I listened to it in Handlemans podcast, loved it so much that I deplicted my savings to buy the complete set. Here is the man in the most famus 'Victoria...' if you have not listened to it before. I timed it at 12.5 seconds.

Is it be a record?


----------



## BalloinMaschera (Apr 4, 2011)

For most of the Italian Rep- FC is my fav tenor, by far. That *voice*! ... and to think that he suffered from stage fright


----------



## GoneBaroque (Jun 16, 2011)

Fabulous! I will never forget seeing a performance of Aida with Corelli as Radames.


----------



## mamascarlatti (Sep 23, 2009)

It's a good "Vittoria" but I HATE the applause at the end, it totally ruins it. And then they drown out the soprano. Such bad manners.


----------



## schigolch (Jun 26, 2011)

This is not bad manners, it's just a different way of appreciating opera performance. And different ways to express this appreciation.






For many singers (of course, for Corelli himself) is better the second way, than the first.


----------



## mamascarlatti (Sep 23, 2009)

You're probably right, I just reacted because I hate interruptions to the music in that way. Must be my inner Anglo-Saxon coming out!:lol:

The applause probably gives him a bit of time also to recover from that massive vocal effort. I still feel sorry for the soprano, but with an audience like the Parma one she'll get her turn during or after Vissi d'Arte if she's any good.


----------



## Almaviva (Aug 13, 2010)

schigolch said:


> This is not bad manners, it's just a different way of appreciating opera performance. And different ways to express this appreciation.
> 
> For many singers (of course, for Corelli himself) is better the second way, than the first.


Viva the Italians!!!


----------



## Dster (Oct 3, 2011)

mamascarlatti said:


> You're probably right, I just reacted because I hate interruptions to the music in that way. Must be my inner Anglo-Saxon coming out!:lol:
> 
> The applause probably gives him a bit of time also to recover from that massive vocal effort. I still feel sorry for the soprano, but with an audience like the Parma one she'll get her turn during or after Vissi d'Arte if she's any good.

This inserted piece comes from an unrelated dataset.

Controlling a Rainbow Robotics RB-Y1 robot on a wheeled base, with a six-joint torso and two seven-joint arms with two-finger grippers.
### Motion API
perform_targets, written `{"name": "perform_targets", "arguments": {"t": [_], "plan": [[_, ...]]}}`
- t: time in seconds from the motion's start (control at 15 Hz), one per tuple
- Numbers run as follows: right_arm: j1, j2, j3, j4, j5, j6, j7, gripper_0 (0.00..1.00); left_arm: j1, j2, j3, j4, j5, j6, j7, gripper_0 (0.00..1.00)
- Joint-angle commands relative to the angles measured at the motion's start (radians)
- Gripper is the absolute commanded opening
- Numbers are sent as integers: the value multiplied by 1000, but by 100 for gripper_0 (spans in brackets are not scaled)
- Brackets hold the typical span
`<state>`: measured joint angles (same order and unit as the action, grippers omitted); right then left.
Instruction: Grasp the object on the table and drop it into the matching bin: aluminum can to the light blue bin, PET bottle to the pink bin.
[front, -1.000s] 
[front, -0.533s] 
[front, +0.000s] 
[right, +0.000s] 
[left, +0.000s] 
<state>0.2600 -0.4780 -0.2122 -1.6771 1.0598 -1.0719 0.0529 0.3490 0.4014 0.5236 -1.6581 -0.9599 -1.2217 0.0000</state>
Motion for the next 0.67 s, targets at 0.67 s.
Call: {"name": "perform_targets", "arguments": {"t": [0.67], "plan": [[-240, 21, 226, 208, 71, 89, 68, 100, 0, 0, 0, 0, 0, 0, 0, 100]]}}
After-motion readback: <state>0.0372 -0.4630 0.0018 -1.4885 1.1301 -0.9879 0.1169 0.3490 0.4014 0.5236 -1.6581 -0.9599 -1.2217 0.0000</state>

The soprano was Virginia Gordini, I am not familiar with her work. She got a 'polite' (by Parma standard) round of applaud after Vissi d'Arte. At the end of the performance, the audience demanded encore and the great man gave them Core n'grato accompanied by a piano.

Enthusiastic audience drives the singer to greater vocal height, absolutely nothing wrong with that, me thinks. I was at a performance of La Boheme by the Wales National Opera in Hong Kong a few years back. It was deadly, no reaction what-so-ever from the audience except a round of polite applaud at the end. There was no chemistry between the singers and the audience. It was one of the most boring performance I have ever attended. Luckily it was a treat given by my sister, so I did not have to pay for the ticket


----------



## mamascarlatti (Sep 23, 2009)

I'm not against wild applause and have been known to emit some very non-anglo-saxon shouts and whoops after a performance that I loved, but I personally like to wait until the music has actually stopped.


----------



## GoneBaroque (Jun 16, 2011)

There is a story about an unnamed tenor in Parma who sang an amazing Vittoria. The audience screamed for encore after encore. Finally after the twentieth time the exhausted tenor pleaded for mercy. From the audience came a voice, "You'll sing it until you learn it".


----------